For this reason, instead of talking about **sensitivity** of the rapid test, we talk about **positive percent agreement**, and instead of talking about **specificity**, we talk about **negative percent agreement**, even though we calculate these quantities similarly.

---

### Positive and Negative Percent Agreement

- **Positive percent agreement** is the conditional probability (times 100%) that the InteliSwab rapid test diagnoses COVID (is positive), given that the molecular assay is positive.

- **Negative percent agreement** is the conditional probability (times 100%) that the InteliSwab rapid test is negative, given that the molecular assay is negative.

---

### You Try It!

Craft a short press release on the InteliSwab at-home COVID test approval. In your press release, include the conditional probability that a person would test positive on a RT-PCR test even if the InteliSwab rapid test result were negative, and comment on how a person might adjust behavior based on the at-home COVID test results.

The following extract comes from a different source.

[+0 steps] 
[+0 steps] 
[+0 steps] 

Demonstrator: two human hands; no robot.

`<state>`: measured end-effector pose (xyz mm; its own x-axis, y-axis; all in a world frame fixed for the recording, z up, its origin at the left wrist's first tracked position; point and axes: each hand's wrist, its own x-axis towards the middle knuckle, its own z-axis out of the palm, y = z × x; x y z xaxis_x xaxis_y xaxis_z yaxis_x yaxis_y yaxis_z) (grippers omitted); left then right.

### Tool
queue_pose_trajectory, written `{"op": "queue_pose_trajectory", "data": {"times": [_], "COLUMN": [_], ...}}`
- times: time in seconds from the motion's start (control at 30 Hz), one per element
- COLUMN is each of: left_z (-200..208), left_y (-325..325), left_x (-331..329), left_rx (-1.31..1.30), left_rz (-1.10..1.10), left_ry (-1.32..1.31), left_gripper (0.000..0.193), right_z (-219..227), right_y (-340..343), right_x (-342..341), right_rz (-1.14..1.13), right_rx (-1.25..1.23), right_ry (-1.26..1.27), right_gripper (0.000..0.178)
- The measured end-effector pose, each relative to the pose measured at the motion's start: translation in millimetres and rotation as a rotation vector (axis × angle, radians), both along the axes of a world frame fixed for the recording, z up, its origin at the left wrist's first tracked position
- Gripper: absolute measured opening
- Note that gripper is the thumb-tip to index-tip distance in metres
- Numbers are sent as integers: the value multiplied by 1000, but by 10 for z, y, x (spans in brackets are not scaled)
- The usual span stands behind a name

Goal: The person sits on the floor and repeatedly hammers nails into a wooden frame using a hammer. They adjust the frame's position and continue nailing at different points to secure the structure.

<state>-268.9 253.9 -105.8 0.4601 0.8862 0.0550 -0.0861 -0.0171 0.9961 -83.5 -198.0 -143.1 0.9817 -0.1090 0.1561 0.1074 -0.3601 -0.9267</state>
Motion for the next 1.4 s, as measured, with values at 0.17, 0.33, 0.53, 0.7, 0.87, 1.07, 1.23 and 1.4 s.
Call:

Caveat: The FDA study was not conducted on a random sample of the population but involved stratified sampling, with oversampling of presumed cases. The probability a negative InteliSwab test is "right" (assuming RT-PCR tells the truth) will depend on the background prevalence of COVID in the population, so you may wish to vary this quantity when doing your calculations to reflect a random sample in a realistic setting rather than the enriched population used by the company.

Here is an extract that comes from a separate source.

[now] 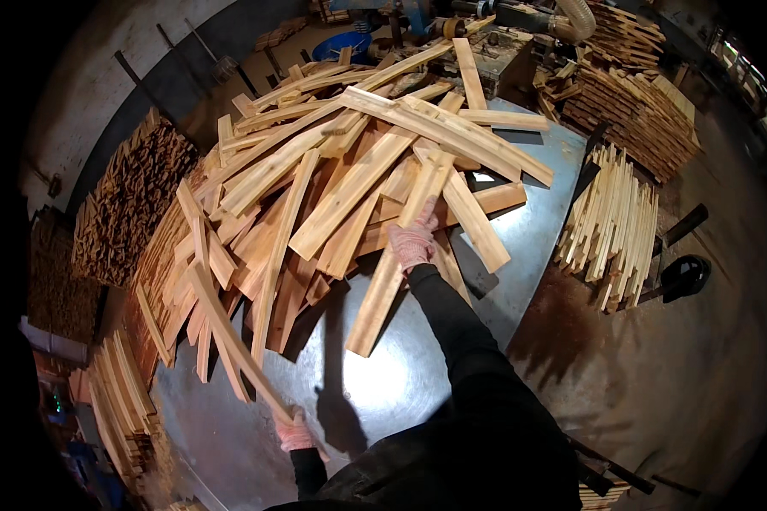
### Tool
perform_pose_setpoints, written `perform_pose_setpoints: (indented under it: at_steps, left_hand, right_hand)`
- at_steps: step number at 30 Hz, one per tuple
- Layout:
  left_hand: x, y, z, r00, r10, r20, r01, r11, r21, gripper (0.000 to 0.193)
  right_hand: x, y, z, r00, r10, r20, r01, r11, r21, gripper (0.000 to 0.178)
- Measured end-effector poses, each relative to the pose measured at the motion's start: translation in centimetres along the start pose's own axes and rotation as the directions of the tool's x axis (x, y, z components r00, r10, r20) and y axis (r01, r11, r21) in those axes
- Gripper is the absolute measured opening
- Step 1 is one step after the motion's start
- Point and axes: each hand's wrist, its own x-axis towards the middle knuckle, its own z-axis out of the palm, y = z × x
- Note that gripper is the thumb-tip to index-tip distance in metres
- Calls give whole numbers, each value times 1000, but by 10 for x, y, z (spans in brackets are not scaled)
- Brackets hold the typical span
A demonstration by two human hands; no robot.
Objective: The person sorts and stacks wooden planks on a metal table. They pick up planks from a scattered pile, align them, and place them into a neat stack.
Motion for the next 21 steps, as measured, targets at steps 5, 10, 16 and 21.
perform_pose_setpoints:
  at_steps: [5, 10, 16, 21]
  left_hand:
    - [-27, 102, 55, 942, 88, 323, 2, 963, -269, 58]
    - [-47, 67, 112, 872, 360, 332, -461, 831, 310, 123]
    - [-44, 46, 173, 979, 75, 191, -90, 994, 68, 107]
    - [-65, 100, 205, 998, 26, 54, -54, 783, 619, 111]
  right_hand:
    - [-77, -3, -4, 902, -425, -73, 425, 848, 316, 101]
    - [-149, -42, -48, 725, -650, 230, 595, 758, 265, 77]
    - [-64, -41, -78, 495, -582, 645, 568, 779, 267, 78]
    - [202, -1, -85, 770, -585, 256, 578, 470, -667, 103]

So for example, try the calculations with the roughly 2% positive COVID tests from the week before last and again with last week's roughly 0.5% positive tests (assume these are RTPCR).

---

### Missing and Murdered Indigenous Women and Girls (MMIWG)

Recently the Urban Indian Health Institute (UIHI) published a report on the ongoing crisis of missing and murdered indigenous women and girls in the US. Challenges to addressing the crisis include lack of publicly-available data, inaccurate attribution of race (a hospital system recently reported 44% racial misclassification among American Indians and Alaska Natives), and law enforcement challenges related to overlap of multiple jurisdictions (federal, tribal, state, and local).

---

### Missing and Murdered Indigenous Women and Girls (MMIWG)

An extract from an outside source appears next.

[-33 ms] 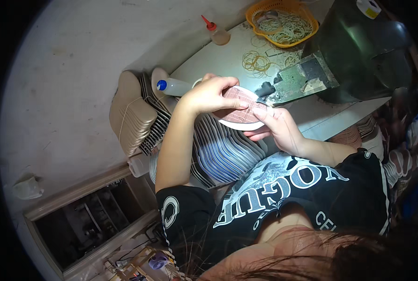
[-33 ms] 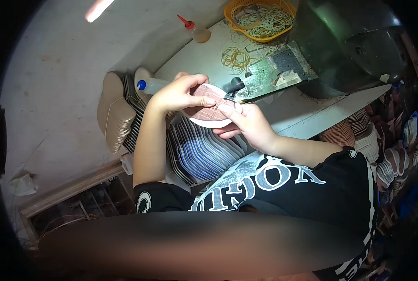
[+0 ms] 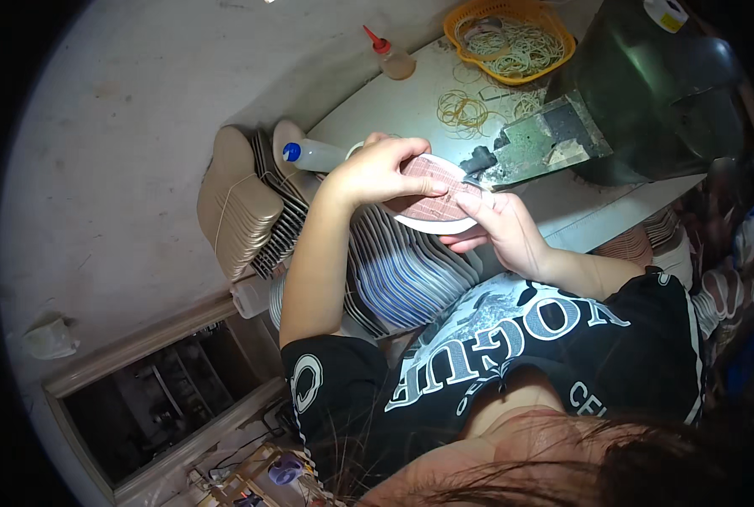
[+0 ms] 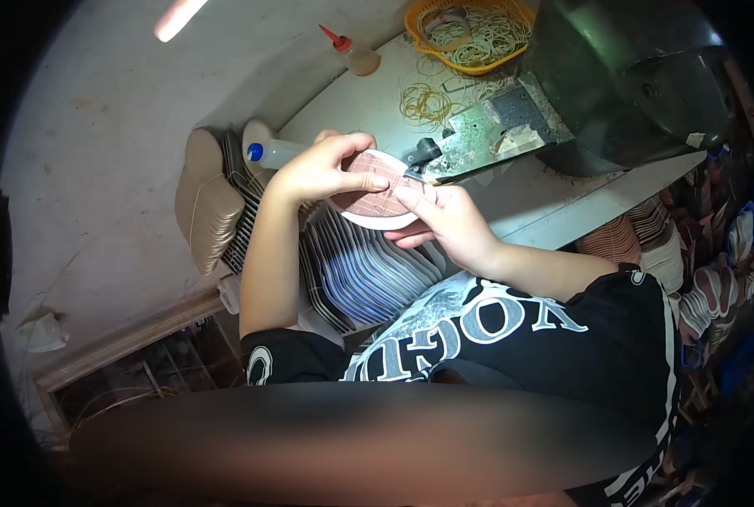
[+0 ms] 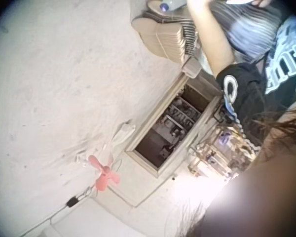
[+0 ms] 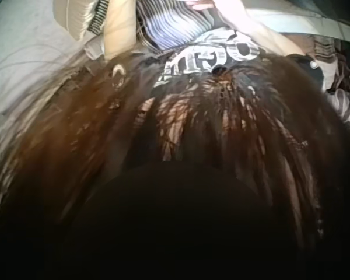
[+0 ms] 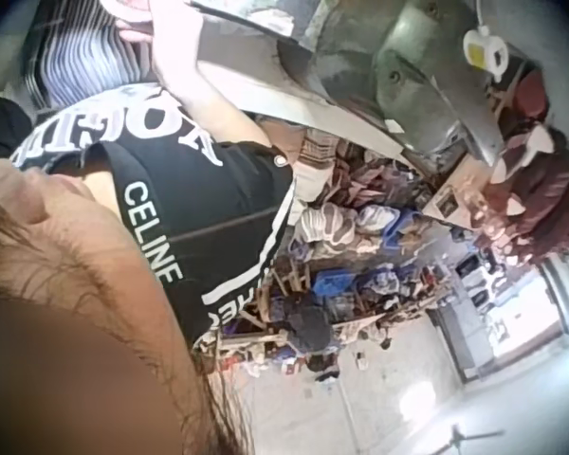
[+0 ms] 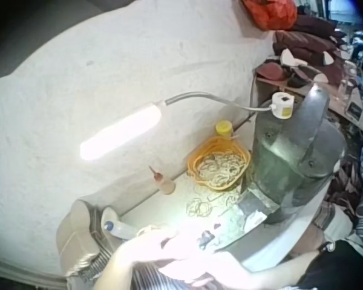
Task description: The person is manufacturing shoes by assembling various components including soles and straps.
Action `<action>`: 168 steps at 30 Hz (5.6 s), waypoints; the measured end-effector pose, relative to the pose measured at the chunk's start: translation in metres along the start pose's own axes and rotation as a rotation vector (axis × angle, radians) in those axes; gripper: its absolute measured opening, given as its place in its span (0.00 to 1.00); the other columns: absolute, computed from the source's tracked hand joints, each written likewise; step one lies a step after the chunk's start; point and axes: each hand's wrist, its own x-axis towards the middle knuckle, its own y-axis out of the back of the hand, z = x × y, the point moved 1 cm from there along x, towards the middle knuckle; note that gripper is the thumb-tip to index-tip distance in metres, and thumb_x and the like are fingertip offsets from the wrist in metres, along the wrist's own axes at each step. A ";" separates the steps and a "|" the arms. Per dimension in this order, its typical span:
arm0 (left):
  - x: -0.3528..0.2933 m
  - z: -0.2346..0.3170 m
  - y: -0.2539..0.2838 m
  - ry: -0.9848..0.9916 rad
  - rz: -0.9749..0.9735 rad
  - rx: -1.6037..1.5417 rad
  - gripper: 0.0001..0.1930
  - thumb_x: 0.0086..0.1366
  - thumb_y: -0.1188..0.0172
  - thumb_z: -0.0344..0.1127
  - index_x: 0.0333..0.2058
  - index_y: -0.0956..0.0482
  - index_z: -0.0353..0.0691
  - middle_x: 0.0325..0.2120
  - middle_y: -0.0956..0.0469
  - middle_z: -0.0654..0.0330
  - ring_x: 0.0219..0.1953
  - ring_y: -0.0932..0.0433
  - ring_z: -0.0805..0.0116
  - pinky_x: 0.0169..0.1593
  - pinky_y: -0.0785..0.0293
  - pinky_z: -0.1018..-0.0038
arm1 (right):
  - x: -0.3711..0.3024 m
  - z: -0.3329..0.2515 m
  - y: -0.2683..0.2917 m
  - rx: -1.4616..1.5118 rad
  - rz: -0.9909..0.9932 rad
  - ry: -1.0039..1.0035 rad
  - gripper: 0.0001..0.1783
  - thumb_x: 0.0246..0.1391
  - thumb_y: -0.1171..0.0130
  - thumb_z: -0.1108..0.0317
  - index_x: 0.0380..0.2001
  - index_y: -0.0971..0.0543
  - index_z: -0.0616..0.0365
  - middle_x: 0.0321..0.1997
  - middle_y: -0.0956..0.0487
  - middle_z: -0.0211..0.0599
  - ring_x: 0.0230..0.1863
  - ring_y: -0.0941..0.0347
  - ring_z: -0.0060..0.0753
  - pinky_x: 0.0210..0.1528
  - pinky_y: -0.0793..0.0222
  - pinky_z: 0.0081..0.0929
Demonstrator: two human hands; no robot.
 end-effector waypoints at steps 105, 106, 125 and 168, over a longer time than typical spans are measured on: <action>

UIHI reported the following data for Washington State in 2018:

| <div style="width:200px"></div>  | <div style="width:200px"></div>  |  <div style="width:400px"></div> |
|:---|--------:|--------:|
| **Race** | **\# Missing** | **Total Population of Women & Girls** |
| White | 450 | 2,963,532 |
| African American | 117 | 149,291 |
| AI/AN | 56 | 71,208 |
| Asian/Pacific Islander | 43 | 400,757 |

---

### You Try It!

Using these data, calculate the following probabilities. Let the event `\(A\)` denote the event that a woman is identified as American Indian or Alaska Native, and let the event `\(B\)` denote that she is missing.

- `\(P(A)\)`, the probability a woman in Washington state is American Indian or Alaska Native
- `\(P(B)\)`, the probability a women in Washington state is missing
- `\(P(B \mid A)\)`, the probability a woman in Washington state is missing given that she is American Indian or Alaska Native
- `\(P(B \mid \overline{A})\)`, the probability a woman in Washington state is missing given that she is not American Indian or Alaska Native
- Relative risk of being missing given that you're AI/AN compared with all the other races, `\(RR=\frac{P(B \mid A)}{P(B \mid \overline{A})}\)`
- `\(P(A \mid B)\)`, the probability a woman in Washington state is American Indian or Alaska Native given that a woman is missing

---
### You Try It

Suppose the probability of missingness conditional on race is the same in Alaska and Washington. However, proportionately more Alaska Native and Native American women live in Alaska, with racial distribution 71.7% white, 4% African American, 17.1% American Indian and Alaska Native, and 7.2% Asian.

Consider a missing woman in Alaska. Use Bayes' Theorem to derive the probability that she is Alaska Native or American Indian, given that she is missing. How does this probability compare to the probability you calculated for Washington?